━━ Supplied data

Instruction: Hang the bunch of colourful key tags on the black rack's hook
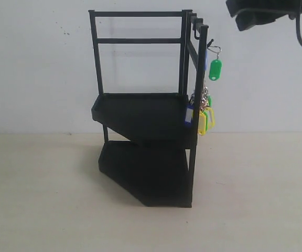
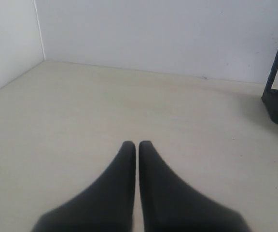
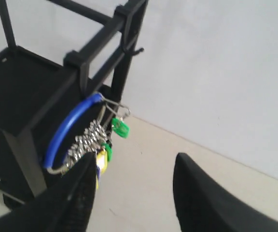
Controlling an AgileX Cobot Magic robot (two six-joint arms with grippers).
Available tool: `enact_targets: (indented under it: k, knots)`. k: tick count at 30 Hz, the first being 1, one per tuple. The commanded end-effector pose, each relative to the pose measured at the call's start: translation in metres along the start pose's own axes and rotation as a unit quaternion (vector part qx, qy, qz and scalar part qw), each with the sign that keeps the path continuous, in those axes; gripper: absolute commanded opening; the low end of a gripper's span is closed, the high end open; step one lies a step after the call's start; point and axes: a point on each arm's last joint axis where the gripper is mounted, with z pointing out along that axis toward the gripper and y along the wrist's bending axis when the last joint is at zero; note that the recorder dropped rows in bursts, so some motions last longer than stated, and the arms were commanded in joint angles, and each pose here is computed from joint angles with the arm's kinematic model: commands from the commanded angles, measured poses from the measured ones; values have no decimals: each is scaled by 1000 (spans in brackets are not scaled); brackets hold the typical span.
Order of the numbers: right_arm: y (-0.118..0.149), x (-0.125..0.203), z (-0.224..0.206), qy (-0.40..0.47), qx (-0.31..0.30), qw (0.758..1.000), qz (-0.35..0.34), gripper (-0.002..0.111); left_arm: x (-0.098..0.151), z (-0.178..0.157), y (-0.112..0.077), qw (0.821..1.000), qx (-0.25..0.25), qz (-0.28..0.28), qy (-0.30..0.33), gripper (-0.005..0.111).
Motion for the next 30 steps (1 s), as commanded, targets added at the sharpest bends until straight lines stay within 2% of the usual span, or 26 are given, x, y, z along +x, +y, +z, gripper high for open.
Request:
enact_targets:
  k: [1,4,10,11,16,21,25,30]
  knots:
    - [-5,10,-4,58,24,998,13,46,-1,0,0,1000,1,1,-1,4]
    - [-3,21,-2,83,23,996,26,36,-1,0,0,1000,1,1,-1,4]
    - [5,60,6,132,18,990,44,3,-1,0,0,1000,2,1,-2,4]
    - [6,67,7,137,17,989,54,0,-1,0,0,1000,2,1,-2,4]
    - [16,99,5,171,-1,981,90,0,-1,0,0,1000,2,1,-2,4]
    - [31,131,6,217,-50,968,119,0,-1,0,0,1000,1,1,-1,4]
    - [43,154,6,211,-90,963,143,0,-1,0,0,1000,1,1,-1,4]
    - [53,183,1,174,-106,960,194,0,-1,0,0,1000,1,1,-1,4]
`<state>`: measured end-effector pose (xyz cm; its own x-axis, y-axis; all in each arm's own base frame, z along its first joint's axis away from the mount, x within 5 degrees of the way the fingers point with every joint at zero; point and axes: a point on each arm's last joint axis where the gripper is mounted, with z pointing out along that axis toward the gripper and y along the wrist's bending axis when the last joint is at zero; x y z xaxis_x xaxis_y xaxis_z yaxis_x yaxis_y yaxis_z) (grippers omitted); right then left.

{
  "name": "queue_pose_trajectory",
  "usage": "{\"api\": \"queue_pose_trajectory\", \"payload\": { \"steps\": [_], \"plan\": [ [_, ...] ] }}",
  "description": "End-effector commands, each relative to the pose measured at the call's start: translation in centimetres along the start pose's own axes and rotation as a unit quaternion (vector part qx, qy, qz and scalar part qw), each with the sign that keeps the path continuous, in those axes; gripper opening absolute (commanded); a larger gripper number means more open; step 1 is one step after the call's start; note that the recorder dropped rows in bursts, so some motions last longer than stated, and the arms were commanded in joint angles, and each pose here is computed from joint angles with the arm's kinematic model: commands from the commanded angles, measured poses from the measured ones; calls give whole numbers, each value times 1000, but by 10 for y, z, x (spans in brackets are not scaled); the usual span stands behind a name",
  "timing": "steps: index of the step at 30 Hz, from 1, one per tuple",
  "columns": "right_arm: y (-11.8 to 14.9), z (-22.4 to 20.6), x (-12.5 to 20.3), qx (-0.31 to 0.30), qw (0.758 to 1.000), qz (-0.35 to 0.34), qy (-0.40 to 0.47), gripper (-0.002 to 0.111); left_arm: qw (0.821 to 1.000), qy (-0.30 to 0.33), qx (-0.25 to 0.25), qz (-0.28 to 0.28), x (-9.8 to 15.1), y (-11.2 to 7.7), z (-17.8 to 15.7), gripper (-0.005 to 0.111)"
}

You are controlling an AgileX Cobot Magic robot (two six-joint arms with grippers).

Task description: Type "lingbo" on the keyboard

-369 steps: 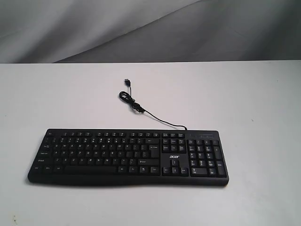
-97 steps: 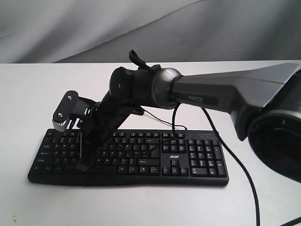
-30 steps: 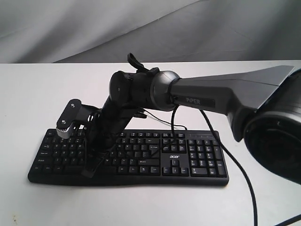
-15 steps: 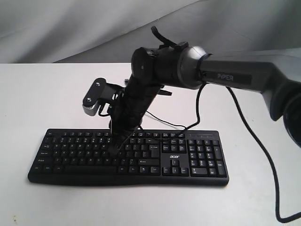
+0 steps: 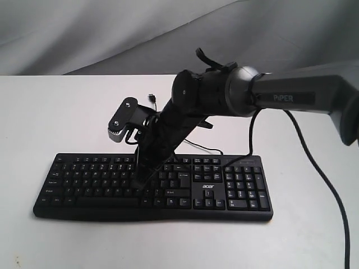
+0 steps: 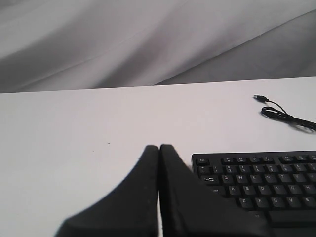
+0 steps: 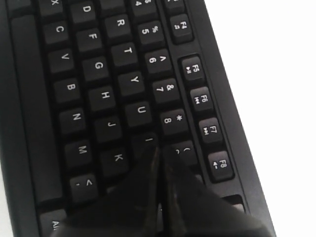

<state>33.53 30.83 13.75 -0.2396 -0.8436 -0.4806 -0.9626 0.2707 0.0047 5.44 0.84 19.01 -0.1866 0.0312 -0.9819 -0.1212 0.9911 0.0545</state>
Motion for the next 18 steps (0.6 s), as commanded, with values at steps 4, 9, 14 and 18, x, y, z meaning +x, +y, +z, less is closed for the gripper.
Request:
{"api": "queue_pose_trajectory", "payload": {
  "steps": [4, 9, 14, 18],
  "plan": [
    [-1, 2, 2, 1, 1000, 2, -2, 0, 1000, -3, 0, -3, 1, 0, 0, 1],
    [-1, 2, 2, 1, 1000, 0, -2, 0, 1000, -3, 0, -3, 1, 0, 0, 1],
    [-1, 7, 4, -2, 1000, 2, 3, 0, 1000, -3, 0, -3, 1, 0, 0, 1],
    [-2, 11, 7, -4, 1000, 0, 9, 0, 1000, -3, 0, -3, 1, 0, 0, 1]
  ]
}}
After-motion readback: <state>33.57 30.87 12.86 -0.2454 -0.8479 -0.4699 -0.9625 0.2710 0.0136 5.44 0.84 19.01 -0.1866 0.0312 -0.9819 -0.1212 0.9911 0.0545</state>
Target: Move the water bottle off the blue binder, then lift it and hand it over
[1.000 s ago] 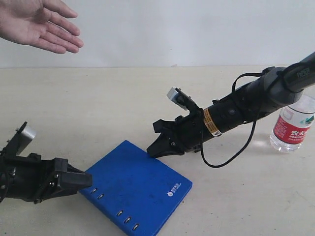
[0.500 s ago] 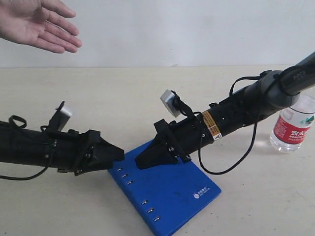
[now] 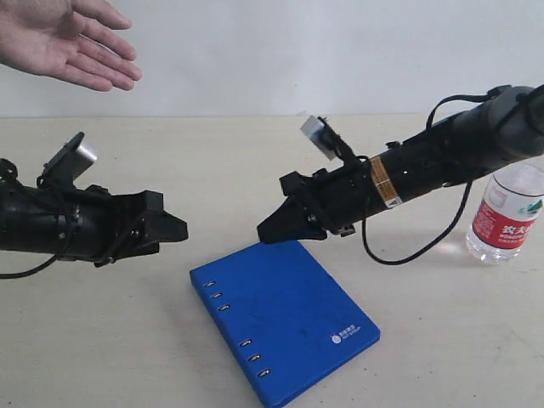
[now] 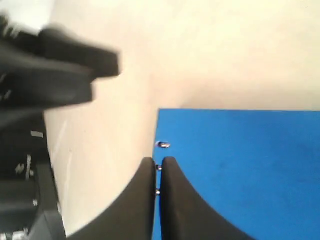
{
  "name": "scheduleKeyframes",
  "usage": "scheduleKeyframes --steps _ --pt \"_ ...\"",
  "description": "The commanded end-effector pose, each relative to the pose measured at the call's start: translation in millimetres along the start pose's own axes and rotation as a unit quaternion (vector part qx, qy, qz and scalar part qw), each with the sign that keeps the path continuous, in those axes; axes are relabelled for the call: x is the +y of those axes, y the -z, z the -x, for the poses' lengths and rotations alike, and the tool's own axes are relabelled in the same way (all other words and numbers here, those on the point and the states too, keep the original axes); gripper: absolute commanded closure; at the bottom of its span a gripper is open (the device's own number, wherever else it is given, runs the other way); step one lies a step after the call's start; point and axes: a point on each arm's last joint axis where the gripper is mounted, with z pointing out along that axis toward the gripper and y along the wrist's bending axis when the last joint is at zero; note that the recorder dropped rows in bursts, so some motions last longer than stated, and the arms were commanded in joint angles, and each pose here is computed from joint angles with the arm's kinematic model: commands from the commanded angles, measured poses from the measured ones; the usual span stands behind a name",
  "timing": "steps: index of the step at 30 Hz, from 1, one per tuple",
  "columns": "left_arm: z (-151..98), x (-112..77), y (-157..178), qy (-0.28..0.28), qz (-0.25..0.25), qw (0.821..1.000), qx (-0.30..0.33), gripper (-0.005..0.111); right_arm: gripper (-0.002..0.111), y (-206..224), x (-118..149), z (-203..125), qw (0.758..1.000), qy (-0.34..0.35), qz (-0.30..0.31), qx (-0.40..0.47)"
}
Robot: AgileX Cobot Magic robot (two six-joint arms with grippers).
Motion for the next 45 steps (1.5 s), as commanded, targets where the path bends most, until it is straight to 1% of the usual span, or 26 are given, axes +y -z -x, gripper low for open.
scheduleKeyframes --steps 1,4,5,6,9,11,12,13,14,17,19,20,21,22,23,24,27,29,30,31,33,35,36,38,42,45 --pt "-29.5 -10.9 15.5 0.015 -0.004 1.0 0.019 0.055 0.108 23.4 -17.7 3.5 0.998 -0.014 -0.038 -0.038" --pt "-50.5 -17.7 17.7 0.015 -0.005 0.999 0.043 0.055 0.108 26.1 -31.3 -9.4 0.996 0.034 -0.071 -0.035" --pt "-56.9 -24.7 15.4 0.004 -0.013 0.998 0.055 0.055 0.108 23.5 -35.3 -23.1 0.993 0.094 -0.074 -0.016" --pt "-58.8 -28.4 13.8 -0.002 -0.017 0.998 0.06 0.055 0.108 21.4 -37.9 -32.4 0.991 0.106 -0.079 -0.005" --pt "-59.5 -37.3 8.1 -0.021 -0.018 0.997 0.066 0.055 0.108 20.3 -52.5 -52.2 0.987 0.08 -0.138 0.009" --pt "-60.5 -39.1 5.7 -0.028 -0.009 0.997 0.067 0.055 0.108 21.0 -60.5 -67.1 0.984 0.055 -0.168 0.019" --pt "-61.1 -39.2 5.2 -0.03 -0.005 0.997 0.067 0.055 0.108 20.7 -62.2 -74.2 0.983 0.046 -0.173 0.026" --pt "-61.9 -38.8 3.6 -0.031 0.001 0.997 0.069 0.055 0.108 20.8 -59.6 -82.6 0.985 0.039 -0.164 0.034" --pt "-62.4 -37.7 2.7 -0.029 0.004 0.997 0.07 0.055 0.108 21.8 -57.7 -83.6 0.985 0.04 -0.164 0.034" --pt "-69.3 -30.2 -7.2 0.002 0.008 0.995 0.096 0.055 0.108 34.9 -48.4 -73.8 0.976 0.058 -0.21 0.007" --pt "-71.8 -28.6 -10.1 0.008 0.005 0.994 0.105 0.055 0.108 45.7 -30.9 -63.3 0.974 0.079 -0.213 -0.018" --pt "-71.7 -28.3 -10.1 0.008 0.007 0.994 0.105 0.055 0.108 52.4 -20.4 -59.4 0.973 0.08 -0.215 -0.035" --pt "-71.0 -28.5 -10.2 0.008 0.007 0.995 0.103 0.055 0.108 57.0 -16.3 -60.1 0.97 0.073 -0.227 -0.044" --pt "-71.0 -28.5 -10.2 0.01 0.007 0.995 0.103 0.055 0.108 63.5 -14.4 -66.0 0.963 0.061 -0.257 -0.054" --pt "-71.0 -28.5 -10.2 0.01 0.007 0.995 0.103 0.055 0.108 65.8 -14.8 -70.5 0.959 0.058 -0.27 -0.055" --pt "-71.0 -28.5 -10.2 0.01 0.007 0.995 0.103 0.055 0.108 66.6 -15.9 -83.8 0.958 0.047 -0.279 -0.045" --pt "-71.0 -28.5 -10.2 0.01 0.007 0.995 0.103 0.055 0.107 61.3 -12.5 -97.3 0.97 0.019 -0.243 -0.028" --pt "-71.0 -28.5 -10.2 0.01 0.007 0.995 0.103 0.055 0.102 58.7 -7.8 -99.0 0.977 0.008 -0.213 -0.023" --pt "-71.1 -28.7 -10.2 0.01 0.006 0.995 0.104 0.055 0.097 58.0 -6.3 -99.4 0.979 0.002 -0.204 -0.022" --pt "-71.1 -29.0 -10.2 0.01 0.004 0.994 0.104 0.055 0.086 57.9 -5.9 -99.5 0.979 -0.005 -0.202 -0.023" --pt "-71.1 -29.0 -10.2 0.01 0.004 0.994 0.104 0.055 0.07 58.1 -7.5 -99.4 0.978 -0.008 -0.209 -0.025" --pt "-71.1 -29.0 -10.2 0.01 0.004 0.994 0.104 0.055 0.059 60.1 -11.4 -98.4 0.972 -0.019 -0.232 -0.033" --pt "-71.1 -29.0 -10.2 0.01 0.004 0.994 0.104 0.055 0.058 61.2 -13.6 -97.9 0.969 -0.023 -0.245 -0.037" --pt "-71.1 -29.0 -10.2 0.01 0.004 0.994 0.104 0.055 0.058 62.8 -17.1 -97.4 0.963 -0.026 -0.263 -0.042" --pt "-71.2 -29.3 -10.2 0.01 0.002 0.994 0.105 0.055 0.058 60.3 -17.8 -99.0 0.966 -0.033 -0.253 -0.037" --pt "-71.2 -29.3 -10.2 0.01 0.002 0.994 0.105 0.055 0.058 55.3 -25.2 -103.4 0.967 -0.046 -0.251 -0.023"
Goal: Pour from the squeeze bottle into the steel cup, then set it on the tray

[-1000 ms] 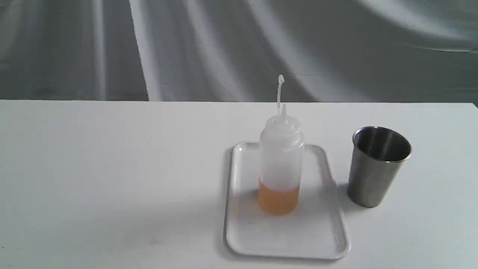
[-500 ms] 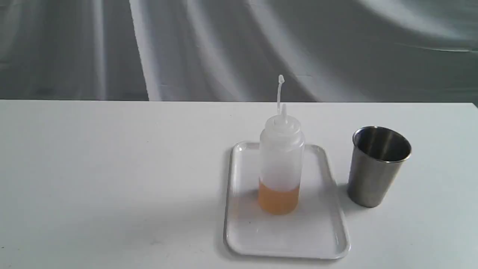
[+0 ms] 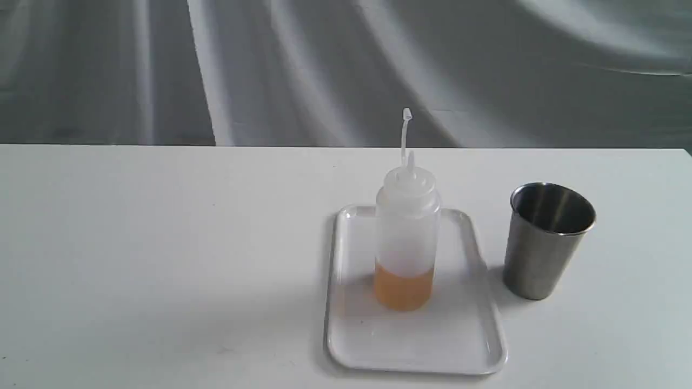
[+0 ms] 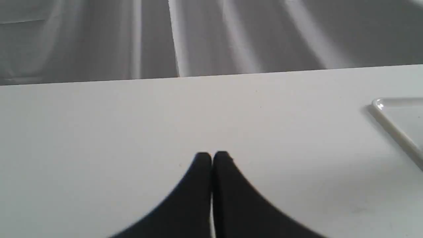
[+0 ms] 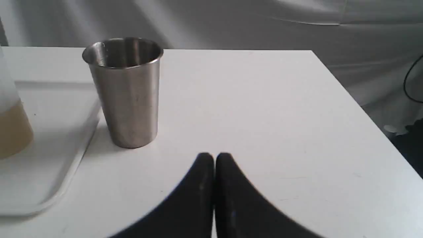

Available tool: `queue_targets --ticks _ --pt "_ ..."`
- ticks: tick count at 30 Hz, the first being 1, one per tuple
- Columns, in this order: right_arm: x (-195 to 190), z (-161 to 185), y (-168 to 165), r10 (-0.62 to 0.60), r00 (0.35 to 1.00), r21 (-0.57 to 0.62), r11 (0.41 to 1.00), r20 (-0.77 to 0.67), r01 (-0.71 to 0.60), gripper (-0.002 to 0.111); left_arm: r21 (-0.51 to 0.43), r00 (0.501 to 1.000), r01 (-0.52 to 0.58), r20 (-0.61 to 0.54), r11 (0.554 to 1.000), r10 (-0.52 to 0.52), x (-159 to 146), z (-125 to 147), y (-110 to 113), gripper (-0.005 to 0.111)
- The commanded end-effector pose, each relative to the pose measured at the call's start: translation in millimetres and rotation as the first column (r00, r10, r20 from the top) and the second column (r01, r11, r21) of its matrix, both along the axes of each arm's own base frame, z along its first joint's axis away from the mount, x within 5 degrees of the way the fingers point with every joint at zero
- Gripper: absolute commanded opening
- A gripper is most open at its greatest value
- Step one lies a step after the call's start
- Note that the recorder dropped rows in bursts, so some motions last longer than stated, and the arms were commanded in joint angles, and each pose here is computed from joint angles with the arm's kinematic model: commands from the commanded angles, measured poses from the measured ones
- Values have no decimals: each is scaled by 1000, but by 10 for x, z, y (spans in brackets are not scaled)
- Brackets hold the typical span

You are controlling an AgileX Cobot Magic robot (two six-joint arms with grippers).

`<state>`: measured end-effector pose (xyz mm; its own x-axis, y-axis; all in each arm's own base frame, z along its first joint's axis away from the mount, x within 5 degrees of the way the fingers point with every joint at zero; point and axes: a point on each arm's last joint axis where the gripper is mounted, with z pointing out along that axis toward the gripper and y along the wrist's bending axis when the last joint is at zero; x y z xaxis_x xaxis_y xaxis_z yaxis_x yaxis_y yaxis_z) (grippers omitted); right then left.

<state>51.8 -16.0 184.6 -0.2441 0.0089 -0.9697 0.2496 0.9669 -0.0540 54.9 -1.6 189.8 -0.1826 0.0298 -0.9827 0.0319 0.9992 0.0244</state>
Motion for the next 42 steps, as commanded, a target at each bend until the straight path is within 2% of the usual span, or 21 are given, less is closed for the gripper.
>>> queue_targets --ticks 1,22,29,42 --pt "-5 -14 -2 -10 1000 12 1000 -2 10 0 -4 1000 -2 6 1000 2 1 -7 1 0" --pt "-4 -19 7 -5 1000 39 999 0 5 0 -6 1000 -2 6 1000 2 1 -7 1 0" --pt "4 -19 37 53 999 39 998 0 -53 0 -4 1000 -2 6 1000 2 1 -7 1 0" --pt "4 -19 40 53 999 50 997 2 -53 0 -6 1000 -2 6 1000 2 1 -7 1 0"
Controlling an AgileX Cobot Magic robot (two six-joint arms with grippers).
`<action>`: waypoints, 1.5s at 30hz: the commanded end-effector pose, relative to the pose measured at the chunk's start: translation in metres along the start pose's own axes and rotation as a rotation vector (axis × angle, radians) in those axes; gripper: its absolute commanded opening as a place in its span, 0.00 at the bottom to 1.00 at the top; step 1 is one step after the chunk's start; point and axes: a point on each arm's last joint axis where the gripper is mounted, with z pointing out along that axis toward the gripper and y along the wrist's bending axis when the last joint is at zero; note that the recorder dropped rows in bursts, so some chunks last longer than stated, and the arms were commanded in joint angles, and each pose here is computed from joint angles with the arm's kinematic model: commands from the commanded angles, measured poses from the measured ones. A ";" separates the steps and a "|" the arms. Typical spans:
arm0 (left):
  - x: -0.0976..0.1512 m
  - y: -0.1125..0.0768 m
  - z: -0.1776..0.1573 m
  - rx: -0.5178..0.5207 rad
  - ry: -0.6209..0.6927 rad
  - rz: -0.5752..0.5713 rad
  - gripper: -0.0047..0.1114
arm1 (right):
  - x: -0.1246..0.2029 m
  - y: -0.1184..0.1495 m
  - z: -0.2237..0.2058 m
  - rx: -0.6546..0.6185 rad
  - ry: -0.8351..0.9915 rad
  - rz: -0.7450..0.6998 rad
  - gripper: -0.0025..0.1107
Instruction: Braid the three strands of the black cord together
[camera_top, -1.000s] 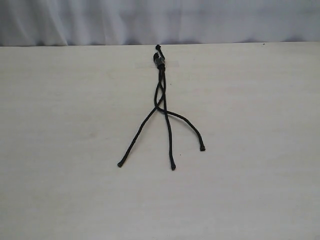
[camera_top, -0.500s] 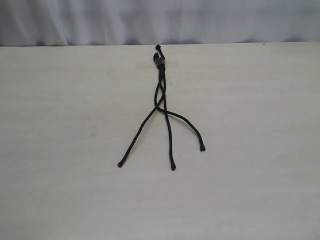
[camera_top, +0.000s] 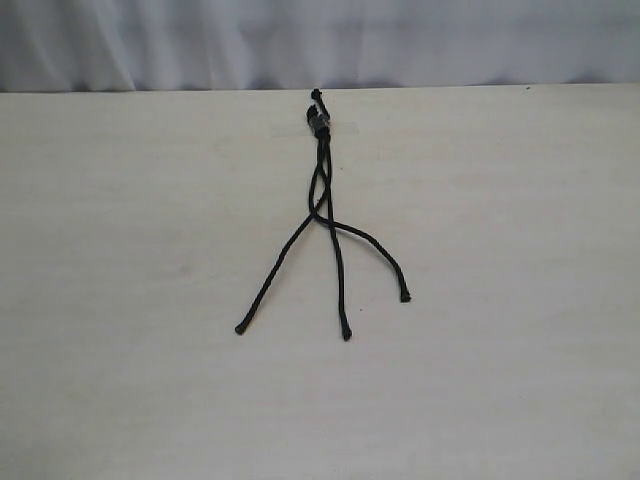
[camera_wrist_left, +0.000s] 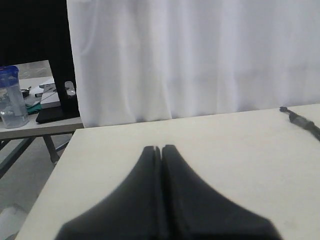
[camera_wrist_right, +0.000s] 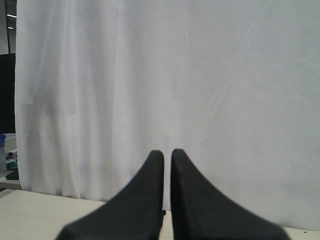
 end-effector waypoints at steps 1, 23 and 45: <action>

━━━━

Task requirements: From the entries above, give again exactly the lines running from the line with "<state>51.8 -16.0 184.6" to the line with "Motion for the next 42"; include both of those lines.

Output below:
<state>51.8 -16.0 184.6 -0.2441 0.0089 -0.9697 0.2496 0.9669 -0.0540 54.9 -1.6 189.8 -0.1826 0.0298 -0.9827 0.0319 0.9992 0.0244</state>
Motion for the next 42 steps, as commanded, a target at each bend until the straight path is within 2% of the usual span, or 21 are given, less is closed for the gripper.

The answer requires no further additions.